▶ Directions for this task:
Below are entries; print them exactly from the first line through the one containing "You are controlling".

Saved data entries
=== Begin Enclosure ===

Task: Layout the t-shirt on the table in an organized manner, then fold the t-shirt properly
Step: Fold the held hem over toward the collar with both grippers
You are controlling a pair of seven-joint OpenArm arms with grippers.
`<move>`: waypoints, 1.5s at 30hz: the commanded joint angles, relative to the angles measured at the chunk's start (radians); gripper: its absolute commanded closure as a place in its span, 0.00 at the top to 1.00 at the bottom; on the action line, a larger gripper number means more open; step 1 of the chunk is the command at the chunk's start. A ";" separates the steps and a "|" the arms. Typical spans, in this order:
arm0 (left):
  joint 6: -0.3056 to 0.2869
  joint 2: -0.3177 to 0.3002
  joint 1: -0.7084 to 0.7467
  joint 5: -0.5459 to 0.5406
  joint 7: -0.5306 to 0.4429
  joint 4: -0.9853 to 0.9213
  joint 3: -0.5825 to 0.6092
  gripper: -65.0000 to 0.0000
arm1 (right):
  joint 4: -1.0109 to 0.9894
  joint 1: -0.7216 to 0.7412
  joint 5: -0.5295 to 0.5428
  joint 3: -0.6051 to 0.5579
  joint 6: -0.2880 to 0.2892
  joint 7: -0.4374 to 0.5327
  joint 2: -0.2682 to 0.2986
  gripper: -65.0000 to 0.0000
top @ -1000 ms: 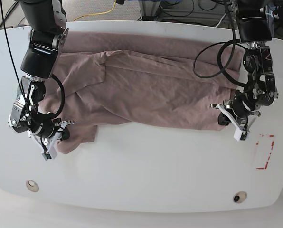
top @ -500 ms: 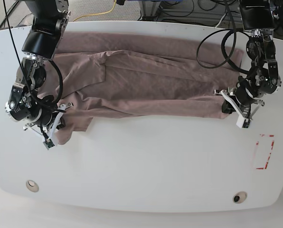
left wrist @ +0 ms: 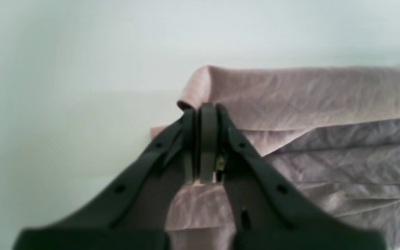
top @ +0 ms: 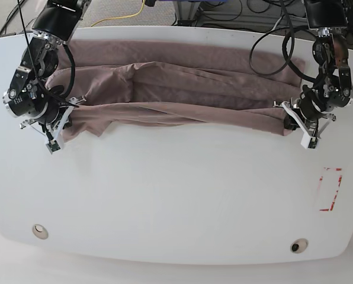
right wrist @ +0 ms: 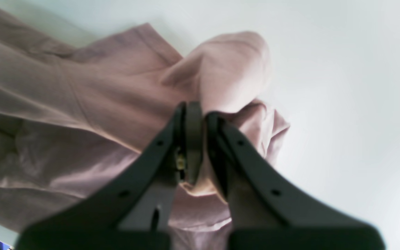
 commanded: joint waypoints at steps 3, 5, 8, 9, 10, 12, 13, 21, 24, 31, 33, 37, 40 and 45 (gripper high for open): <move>0.004 -0.016 -0.003 -0.002 -0.017 0.020 -0.004 0.00 | 0.076 -0.048 0.006 0.002 0.000 0.005 -0.006 0.01; 0.004 -0.016 0.006 -0.002 -0.017 0.020 -0.004 0.00 | 0.098 -0.072 0.006 0.002 0.000 0.005 -0.016 0.01; 0.002 -0.017 0.013 -0.002 -0.017 0.020 -0.003 0.00 | 0.113 -0.104 0.006 0.002 0.000 0.005 -0.024 0.01; 0.002 -0.017 0.013 -0.002 -0.017 0.018 -0.003 0.00 | 0.116 -0.120 0.006 0.002 0.000 0.005 -0.026 0.01; 0.002 -0.017 0.017 -0.002 -0.017 0.017 -0.003 0.00 | 0.119 -0.130 0.006 0.002 0.000 0.005 -0.026 0.01; 0.002 -0.017 0.034 0.001 -0.017 0.017 -0.003 0.00 | 0.119 -0.150 0.006 0.002 0.000 0.005 -0.029 0.02; 0.002 -0.019 0.039 0.001 -0.017 0.017 -0.003 0.00 | 0.119 -0.158 0.006 0.002 0.000 0.005 -0.035 0.02; 0.002 -0.031 0.075 0.001 -0.017 0.017 -0.003 0.00 | 0.124 -0.210 0.006 0.002 0.000 0.005 -0.053 0.02; 0.002 -0.031 0.080 0.001 -0.017 0.017 -0.003 0.00 | 0.124 -0.216 0.006 0.003 0.000 0.005 -0.053 0.02; 0.002 -0.050 0.089 0.003 0.014 0.015 -0.003 0.00 | 0.124 -0.235 0.006 0.003 0.000 0.005 -0.053 0.02; 0.002 -0.051 0.089 0.003 0.014 0.015 -0.003 0.00 | 0.124 -0.236 0.000 0.003 0.000 0.005 -0.052 0.02; 0.002 -0.053 0.089 0.003 0.014 0.015 -0.003 0.00 | 0.124 -0.239 -0.003 0.043 0.000 0.005 -0.052 0.01; 0.002 -0.065 0.091 0.003 0.014 0.015 -0.003 0.00 | 0.124 -0.249 0.005 0.082 0.000 0.005 -0.053 0.01; 0.002 -0.085 0.091 0.003 0.014 0.015 -0.003 0.00 | 0.122 -0.256 0.005 0.103 0.000 0.005 -0.047 0.01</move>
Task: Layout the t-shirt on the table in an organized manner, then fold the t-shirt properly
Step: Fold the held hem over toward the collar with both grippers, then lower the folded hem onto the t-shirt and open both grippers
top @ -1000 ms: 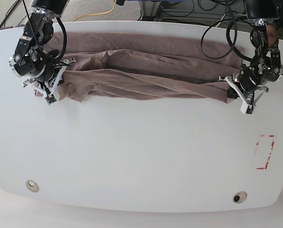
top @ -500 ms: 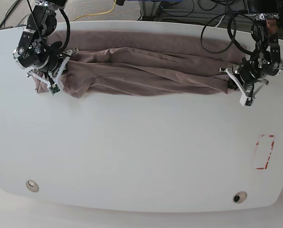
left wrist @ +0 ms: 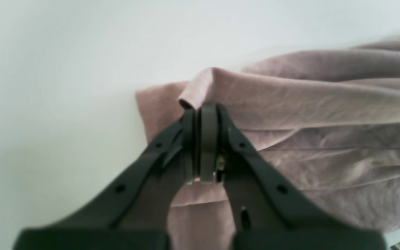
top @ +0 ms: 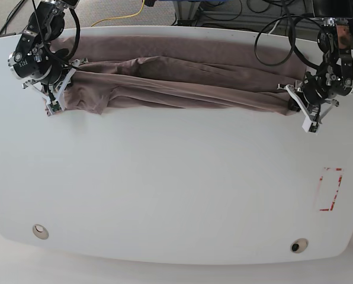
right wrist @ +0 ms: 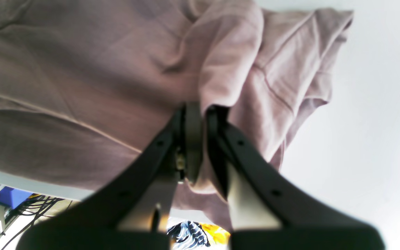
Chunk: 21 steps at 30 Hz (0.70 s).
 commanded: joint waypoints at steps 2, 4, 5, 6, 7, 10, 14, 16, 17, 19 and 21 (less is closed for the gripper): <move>0.003 -0.021 -0.008 0.006 -0.014 0.015 -0.009 0.00 | 0.018 -0.011 0.003 0.002 0.001 0.010 0.017 0.01; 0.003 -0.021 -0.008 0.006 -0.014 0.015 -0.009 0.00 | 0.018 -0.017 0.003 0.002 0.001 0.010 0.017 0.02; 0.003 -0.021 -0.006 0.006 -0.014 0.015 -0.009 0.00 | 0.018 -0.020 0.003 0.002 0.001 0.010 0.017 0.02; 0.003 -0.021 0.000 0.006 -0.013 0.015 -0.009 0.00 | 0.018 -0.020 0.003 0.002 0.001 0.010 0.017 0.02; 0.003 -0.022 0.001 0.006 -0.013 0.015 -0.009 0.00 | 0.018 -0.022 0.003 0.002 0.001 0.010 0.017 0.02; 0.003 -0.022 0.004 0.006 -0.013 0.015 -0.007 0.00 | 0.018 -0.023 0.003 0.000 0.001 0.010 0.013 0.02; 0.003 -0.022 0.006 0.006 -0.013 0.015 -0.007 0.00 | 0.018 -0.026 0.003 -0.001 0.001 0.010 0.011 0.02; 0.003 -0.022 0.006 0.006 -0.007 0.015 -0.007 0.00 | 0.018 -0.026 0.003 0.000 0.001 0.010 0.011 0.05; 0.003 -0.024 0.006 0.006 -0.002 0.015 -0.007 0.00 | 0.018 -0.026 0.003 0.002 0.001 0.010 0.011 0.08; 0.003 -0.035 0.006 0.006 0.019 0.015 -0.007 0.00 | 0.018 -0.037 0.000 0.002 0.001 0.010 0.011 0.21; 0.003 -0.036 0.003 0.006 0.033 0.015 -0.007 0.05 | 0.018 -0.042 0.002 0.002 0.001 0.010 0.011 0.35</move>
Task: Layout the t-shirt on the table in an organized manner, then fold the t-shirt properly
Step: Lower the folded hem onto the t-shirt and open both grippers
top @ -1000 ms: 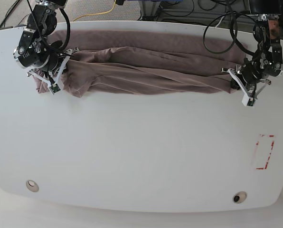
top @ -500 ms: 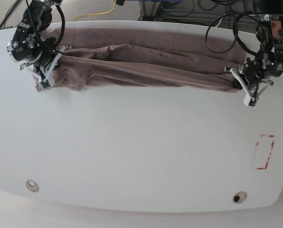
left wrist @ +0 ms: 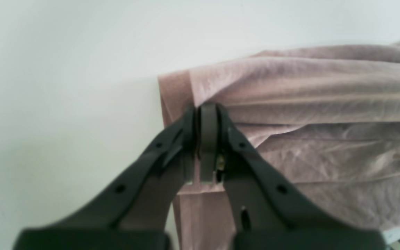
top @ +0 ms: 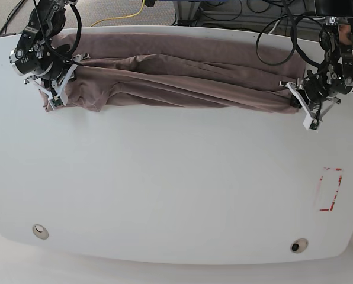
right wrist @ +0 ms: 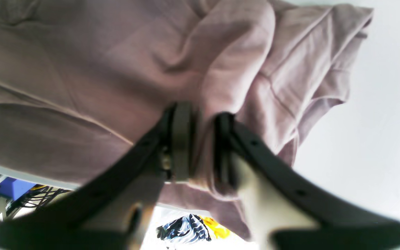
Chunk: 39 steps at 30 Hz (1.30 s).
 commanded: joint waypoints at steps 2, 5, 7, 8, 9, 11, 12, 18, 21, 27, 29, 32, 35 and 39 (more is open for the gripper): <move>0.003 -0.024 -0.012 0.003 0.001 0.015 -0.007 0.12 | 0.020 -0.006 0.001 0.006 -0.001 0.003 0.014 0.49; 0.003 -0.028 -0.009 0.003 0.001 0.017 -0.009 0.26 | 0.020 -0.006 0.001 0.007 -0.001 0.003 0.014 0.69; 0.003 -0.044 -0.009 0.003 0.002 0.017 -0.009 0.38 | 0.020 -0.007 0.001 0.007 -0.001 0.003 0.014 0.79; 0.003 -0.047 -0.009 0.003 0.002 0.017 -0.009 0.42 | 0.021 -0.007 0.001 0.009 -0.001 0.003 0.015 0.82; 0.003 -0.051 -0.009 0.003 0.002 0.020 -0.009 0.47 | 0.021 -0.007 0.001 0.015 -0.001 0.003 0.017 0.85; 0.003 -0.053 -0.008 0.003 0.002 0.023 -0.012 0.51 | 0.023 -0.007 0.001 0.041 -0.001 0.003 0.018 0.87; 0.003 -0.053 -0.008 0.003 0.002 0.024 -0.013 0.51 | 0.023 -0.007 0.001 0.050 -0.001 0.003 0.020 0.87; 0.003 -0.119 0.003 0.000 0.022 0.072 -0.021 0.51 | 0.051 -0.021 0.020 0.131 -0.001 0.003 0.060 0.88; 0.003 -0.120 0.004 -0.001 0.024 0.127 -0.050 0.51 | 0.051 -0.014 0.094 0.167 -0.001 0.003 0.092 0.87; 0.003 -0.120 -0.002 -0.004 0.042 0.224 -0.064 0.50 | 0.046 0.000 0.330 0.253 -0.001 0.003 0.123 0.87; 0.003 -0.117 -0.006 -0.009 0.042 0.247 -0.064 0.50 | 0.046 0.017 0.384 0.262 -0.001 0.003 0.120 0.87; 0.003 -0.103 -0.032 -0.064 0.042 0.270 -0.052 0.50 | 0.044 0.036 0.465 0.260 -0.001 0.003 0.112 0.87; 0.003 -0.087 -0.051 -0.149 0.044 0.273 -0.047 0.50 | 0.043 0.051 0.502 0.259 -0.001 0.003 0.068 0.86; 0.003 -0.079 -0.066 -0.212 0.044 0.271 -0.044 0.50 | 0.021 0.063 0.503 0.257 -0.001 0.003 0.008 0.86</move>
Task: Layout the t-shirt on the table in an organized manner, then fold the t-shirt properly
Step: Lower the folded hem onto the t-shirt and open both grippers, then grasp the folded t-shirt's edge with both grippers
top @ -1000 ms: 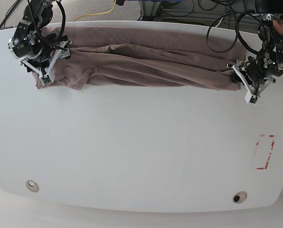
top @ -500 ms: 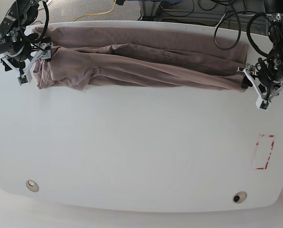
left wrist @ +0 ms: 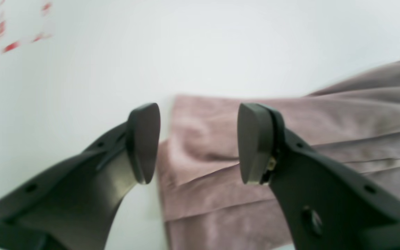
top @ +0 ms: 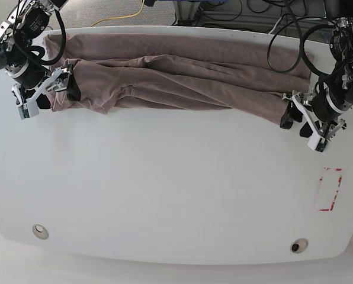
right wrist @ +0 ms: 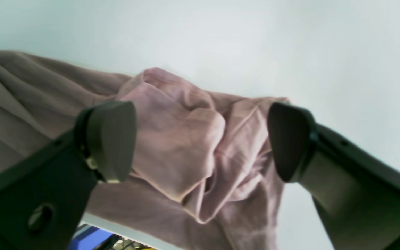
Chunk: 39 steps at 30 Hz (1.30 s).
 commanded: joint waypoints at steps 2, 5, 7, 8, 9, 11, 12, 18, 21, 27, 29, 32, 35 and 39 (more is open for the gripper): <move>0.003 0.009 -0.020 -0.002 -0.011 0.012 0.001 0.50 | -0.027 0.006 0.008 0.003 0.002 0.014 -0.031 0.82; 0.003 0.057 -0.022 0.026 -0.011 -0.007 0.032 0.50 | -0.074 0.006 0.008 -0.032 0.002 0.014 -0.051 0.70; 0.003 0.069 -0.022 0.060 -0.011 -0.011 0.055 0.50 | -0.119 0.005 0.007 -0.060 0.002 0.014 -0.051 0.58; 0.003 0.071 -0.022 0.075 -0.011 -0.014 0.069 0.50 | -0.137 0.003 0.007 -0.071 0.002 0.014 -0.051 0.53; 0.003 0.075 -0.020 0.096 -0.011 -0.014 0.090 0.50 | -0.157 0.002 0.007 -0.084 0.002 0.016 -0.051 0.47; 0.003 0.091 -0.016 0.132 -0.012 -0.016 0.126 0.50 | -0.191 0.000 0.007 -0.104 0.002 0.042 -0.049 0.37; 0.003 0.100 -0.014 0.158 -0.012 -0.017 0.142 0.50 | -0.220 0.000 0.005 -0.115 0.002 0.058 -0.048 0.30; 0.003 0.134 0.016 0.251 -0.012 -0.108 0.172 0.50 | -0.291 0.003 -0.074 -0.135 0.002 0.070 -0.048 0.21; 0.003 0.138 0.021 0.268 -0.012 -0.189 0.170 0.50 | -0.295 0.002 -0.116 -0.138 0.002 0.088 -0.049 0.21; 0.003 0.132 0.023 0.271 -0.018 -0.309 0.165 0.50 | -0.306 -0.017 -0.183 -0.183 0.002 0.137 -0.025 0.21; 0.003 0.131 0.023 0.271 -0.028 -0.329 0.165 0.50 | -0.306 -0.021 -0.217 -0.203 0.002 0.167 -0.023 0.21; 0.003 0.109 0.023 0.268 -0.058 -0.341 0.167 0.50 | -0.306 -0.023 -0.274 -0.229 0.002 0.206 -0.020 0.21; 0.003 0.106 0.023 0.273 -0.089 -0.341 0.168 0.50 | -0.308 -0.018 -0.340 -0.245 0.002 0.239 -0.020 0.21; 0.003 0.108 0.013 0.273 -0.098 -0.343 0.172 0.50 | -0.317 0.008 -0.417 -0.256 0.002 0.308 -0.020 0.21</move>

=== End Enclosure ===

▶ Task answer:
Task: Layout the t-shirt on the table in an organized manner, then fold the t-shirt properly
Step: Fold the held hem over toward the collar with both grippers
You are controlling a pair of seven-joint OpenArm arms with grippers.

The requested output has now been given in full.